I prize the memory of naked ages when
Apollo relished gilding marble limbs
whose agile-fleshed originals achieved
their ecstasy with neither fraud nor fear
and, nursed by that companionable sky,
enjoyed the health of a sublime machine.
Cybele then, abundant in her yield,
did not regard her sons as burdensome
but, tenderhearted she-wolf, graciously
suckled the universe at her brown dugs.
Lithe and powerful, a man deserved
his pride in beauties who called him their king-
flawless fruit engendered without shame,
whose ripened flesh asked only to be tried!

Today the poet eager to recall
such human splendor, visiting the sites
where men and women show their nakedness,
must feel a cold revulsion in his soul
at the display of flesh he contemplates.
How these deformities cry out for clothes!

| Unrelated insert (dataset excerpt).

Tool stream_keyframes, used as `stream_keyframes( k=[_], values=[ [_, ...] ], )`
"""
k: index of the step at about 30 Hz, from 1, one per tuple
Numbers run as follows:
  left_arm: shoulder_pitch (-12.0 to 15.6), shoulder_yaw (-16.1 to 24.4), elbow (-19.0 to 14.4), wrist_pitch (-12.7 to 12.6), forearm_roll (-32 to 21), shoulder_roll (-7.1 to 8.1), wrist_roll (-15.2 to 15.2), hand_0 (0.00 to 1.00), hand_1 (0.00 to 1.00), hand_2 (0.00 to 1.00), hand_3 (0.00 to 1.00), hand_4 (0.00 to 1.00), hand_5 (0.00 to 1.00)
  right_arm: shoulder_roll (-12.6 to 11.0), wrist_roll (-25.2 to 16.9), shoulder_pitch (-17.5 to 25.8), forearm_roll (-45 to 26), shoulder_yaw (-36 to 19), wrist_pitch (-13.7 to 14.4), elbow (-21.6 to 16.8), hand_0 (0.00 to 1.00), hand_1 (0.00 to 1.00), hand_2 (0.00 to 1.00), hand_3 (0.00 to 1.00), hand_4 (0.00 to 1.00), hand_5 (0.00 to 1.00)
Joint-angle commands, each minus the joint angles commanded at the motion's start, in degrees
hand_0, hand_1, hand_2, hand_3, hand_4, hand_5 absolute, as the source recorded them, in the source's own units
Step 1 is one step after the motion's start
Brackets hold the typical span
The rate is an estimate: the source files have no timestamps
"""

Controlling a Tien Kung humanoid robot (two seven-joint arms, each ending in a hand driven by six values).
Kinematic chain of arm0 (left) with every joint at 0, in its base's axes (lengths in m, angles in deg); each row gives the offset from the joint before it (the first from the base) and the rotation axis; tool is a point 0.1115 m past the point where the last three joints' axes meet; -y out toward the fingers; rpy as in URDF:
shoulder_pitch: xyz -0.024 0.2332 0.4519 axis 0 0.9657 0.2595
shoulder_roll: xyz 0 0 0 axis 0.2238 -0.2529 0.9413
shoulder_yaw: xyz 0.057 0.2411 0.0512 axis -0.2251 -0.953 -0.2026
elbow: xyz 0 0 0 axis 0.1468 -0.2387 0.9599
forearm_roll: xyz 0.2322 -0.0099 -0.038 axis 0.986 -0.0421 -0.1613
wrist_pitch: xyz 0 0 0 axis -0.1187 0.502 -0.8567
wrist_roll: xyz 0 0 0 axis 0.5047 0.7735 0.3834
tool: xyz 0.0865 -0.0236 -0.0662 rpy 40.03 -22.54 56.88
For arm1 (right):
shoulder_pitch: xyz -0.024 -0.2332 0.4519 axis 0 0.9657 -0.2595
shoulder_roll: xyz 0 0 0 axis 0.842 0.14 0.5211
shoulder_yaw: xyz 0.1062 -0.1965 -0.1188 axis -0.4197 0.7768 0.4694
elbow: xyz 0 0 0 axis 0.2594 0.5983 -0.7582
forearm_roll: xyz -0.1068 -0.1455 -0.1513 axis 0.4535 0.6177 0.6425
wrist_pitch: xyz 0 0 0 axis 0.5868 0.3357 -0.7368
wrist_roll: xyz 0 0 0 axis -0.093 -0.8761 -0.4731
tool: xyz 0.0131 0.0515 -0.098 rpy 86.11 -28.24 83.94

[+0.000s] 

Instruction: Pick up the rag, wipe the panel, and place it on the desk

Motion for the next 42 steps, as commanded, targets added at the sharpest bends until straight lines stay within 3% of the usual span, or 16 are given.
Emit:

—wretched bodies, regular grotesques,
runty, paunchy, flabby, scrawny, lame,
brats whom Utility, a pitiless god,
has swaddled in his brazen diapers!
Look at the women—pale as tallow, gnawed
and nourished by debauch—the girls who bear
the burden of their mothers’ vice or wear
the hideous stigmas of fecundity!


True, in our corruption we possess
beauties unrevealed to ancient times:
countenances cankered by the heart
and, so to speak, the charm of listlessness;
but subtle though they are, such artifacts
of a belated muse will never keep
our sickly race from offering to youth
its truest homage; youth we worship still,
its frank expression, its untroubled brow,
its eyes as bright as water; sacred youth
that shares—unconscious as a singing bird,
a flower, or the blue sky’s radiance—
its song, its scent, its irresistible warmth!